D’abord un peu déçu par le style plat et factuel de l’auteur, trop terne pour rendre vibrantes ces pages de l’histoire nationale. Même sur les points qui l’enthousiasment (la religion et la noblesse) il n’est pas convaincant.
Mais la déception est surtout venue de la personnalité d’Estienne d’Orves, que j’avais instinctivement appris à respecter comme héros de la résistance et comme camarade mort pour la France (il a donné son nom au grand hall de l’Ecole Polytechnique et on passe devant la plaque commémorative pour se rendre en amphi).
Si il est doté d’un sens du contact et d’un charisme incontestable, les appréciations de sa hiérarchie citées dans l’ouvrage montrent un personnage superficiellement mondain, impulsif, qui confond le courage et la précipitation. Ceci ne fait de lui qu’un officier médiocre, qui restera plus de dix ans avec ses 3 barrettes de lieutenant de vaisseau, sans obtenir d’avancement.
Arrivé à Londres il est nommé chef du 2ème bureau (renseignement) pour les forces françaises libres. Un de ses collaborateurs le jugera « trop confiant pour faire un agent secret », mais en ce début de guerre, les FFL doivent se contenter de ce qu’elles ont. Après quelques semaines à ce poste de haute responsabilité, il veut de l’action et fait montre d’une impatience d’adolescent (alors qu’il a plus de 40 ans…). Refusant le travail obscur et sans gloire de l’état-major, il veut se rendre lui même sur le terrain pour monter un réseau d’espionnage. Les avis de sa hiérarchie sont unanimement négatifs : ce n’est pas au chef du 2ème bureau de faire un travail d’agent, il n’a pas le profil, on lui annonce une « mission suicide », une « condamnation à mort ». Il s’obstine, obtient le soutien de de Gaulle pour pouvoir partir.

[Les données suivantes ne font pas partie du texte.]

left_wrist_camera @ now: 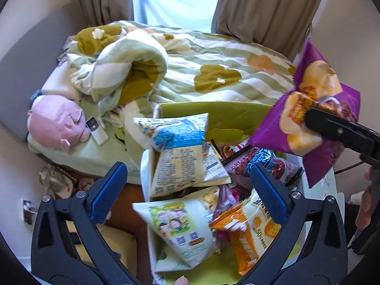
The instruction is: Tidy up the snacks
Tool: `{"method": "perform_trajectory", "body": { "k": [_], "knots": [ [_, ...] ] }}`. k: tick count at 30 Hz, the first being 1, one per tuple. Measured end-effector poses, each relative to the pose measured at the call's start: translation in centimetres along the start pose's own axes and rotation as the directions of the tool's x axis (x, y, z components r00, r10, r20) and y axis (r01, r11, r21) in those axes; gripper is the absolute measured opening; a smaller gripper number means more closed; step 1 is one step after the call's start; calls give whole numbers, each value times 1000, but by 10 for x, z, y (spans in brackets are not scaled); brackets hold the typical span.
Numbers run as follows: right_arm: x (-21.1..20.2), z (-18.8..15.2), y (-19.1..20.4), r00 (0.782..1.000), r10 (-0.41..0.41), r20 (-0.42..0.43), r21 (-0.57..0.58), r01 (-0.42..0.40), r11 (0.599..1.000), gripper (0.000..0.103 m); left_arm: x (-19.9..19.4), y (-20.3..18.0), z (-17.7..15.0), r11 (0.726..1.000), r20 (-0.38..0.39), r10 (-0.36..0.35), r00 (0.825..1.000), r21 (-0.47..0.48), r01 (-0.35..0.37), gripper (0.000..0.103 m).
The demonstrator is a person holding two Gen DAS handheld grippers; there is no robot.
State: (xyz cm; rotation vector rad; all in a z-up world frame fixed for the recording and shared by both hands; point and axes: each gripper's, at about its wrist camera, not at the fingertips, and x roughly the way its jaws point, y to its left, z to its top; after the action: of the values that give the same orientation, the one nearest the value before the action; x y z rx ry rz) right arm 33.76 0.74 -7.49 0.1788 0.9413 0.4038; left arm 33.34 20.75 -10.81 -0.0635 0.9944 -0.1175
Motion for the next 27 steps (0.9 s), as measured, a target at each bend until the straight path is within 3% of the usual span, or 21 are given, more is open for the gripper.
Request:
{"method": "perform_trajectory", "body": {
  "k": [7, 12, 14, 20, 27],
  "knots": [
    [26, 3, 25, 998, 21, -57, -12, -22, 1000, 71, -12, 17, -3, 1000, 20, 25, 999, -1, -25, 102],
    [34, -12, 28, 997, 10, -78, 3, -10, 1000, 96, -14, 24, -11, 999, 17, 32, 999, -10, -32, 102],
    [31, -17, 27, 998, 3, -64, 8, -2, 1000, 99, -14, 26, -15, 999, 13, 34, 999, -15, -34, 102],
    [9, -29, 24, 999, -5, -40, 12, 5, 1000, 100, -27, 17, -27, 999, 22, 41, 999, -24, -41, 102],
    [-55, -43, 23, 997, -32, 65, -12, 33, 999, 100, -78, -17, -43, 998, 115, 67, 991, 9, -69, 102]
  ]
}}
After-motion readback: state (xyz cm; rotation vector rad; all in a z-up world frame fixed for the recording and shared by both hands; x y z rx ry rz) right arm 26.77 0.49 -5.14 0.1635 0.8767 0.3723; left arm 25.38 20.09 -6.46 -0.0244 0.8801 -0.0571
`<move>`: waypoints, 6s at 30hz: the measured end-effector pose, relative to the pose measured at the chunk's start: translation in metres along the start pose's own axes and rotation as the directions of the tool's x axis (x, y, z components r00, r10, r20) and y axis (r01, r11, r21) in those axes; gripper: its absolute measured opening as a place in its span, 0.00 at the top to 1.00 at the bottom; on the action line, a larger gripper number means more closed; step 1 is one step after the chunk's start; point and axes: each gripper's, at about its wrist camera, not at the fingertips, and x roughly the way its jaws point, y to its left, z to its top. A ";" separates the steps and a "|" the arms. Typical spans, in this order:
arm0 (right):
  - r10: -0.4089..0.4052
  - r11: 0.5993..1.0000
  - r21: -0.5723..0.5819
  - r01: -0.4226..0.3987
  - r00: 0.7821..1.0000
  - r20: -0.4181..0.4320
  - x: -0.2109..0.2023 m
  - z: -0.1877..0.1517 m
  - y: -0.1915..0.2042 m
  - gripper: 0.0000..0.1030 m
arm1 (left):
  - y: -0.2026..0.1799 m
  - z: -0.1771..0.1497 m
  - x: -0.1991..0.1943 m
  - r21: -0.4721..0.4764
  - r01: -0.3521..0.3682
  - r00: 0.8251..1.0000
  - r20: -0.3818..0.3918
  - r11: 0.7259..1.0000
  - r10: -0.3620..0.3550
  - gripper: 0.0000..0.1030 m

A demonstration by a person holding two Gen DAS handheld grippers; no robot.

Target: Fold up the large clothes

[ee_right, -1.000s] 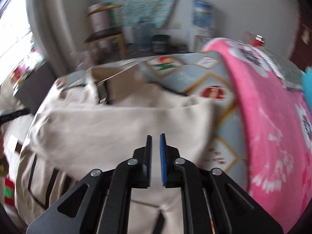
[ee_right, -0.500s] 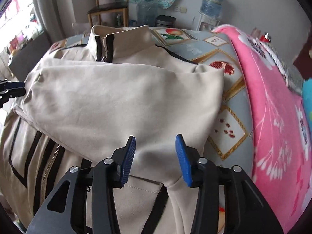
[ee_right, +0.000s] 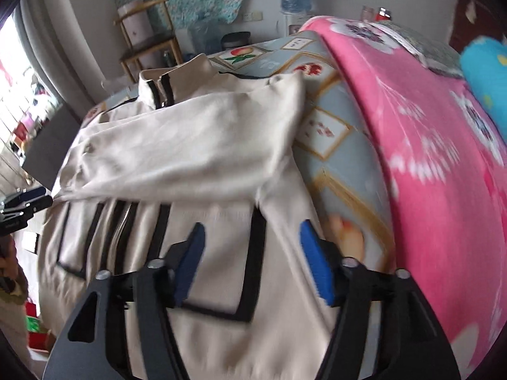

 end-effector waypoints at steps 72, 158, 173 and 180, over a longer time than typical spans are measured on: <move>0.029 0.994 0.102 -0.049 0.982 0.188 -0.119 -0.142 -0.037 0.95 | -0.026 -0.193 -0.139 -0.195 0.014 0.977 0.212 0.981 0.028 0.92; 0.308 0.948 0.075 -0.309 0.951 0.025 -0.057 -0.100 0.016 0.46 | 0.014 -0.177 -0.115 -0.234 0.054 0.991 0.131 0.971 -0.024 0.55; 0.198 0.935 -0.263 -0.237 0.966 -0.164 0.010 -0.106 0.142 0.94 | -0.035 -0.161 -0.050 -0.039 -0.141 0.988 0.064 0.989 0.143 0.98; 0.174 0.936 -0.308 -0.169 0.985 -0.011 -0.024 -0.085 0.156 0.95 | -0.035 -0.138 -0.088 -0.035 -0.181 0.960 0.212 0.983 0.184 0.99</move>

Il tiendra à peine un mois avant d’être arrêté, dénoncé par l’opérateur radio qu’il avait lui même sélectionné en dépit de rapports extrêmement négatifs. En fait de résistance il n’aura pas fait grand chose mais, tout à son activisme, il a contacté une vingtaine de personnes qui se retrouveront à ses côté devant le tribunal militaire allemand en tant que « réseau Nemrod ».
Instable, tout à ses rêves d’héroïsme, la tête remplie d’exemples patriotiques mal digérés, Estienne d’Orves est mort et a entraîné d’autres patriotes dans sa chute faute d’avoir compris la différence entre bravoure et imprudence. Mort héroïquement et stupidement comme la chevalerie française chargeant sous les flèches anglaises à Azincourt. Mort inutile et sans avoir combattu, à l’image de la Marine française à laquelle il appartenait, coulée à Mers-el-Kebir et sabordée à Toulon.
C’est pour moi un grand choc et une immense déception.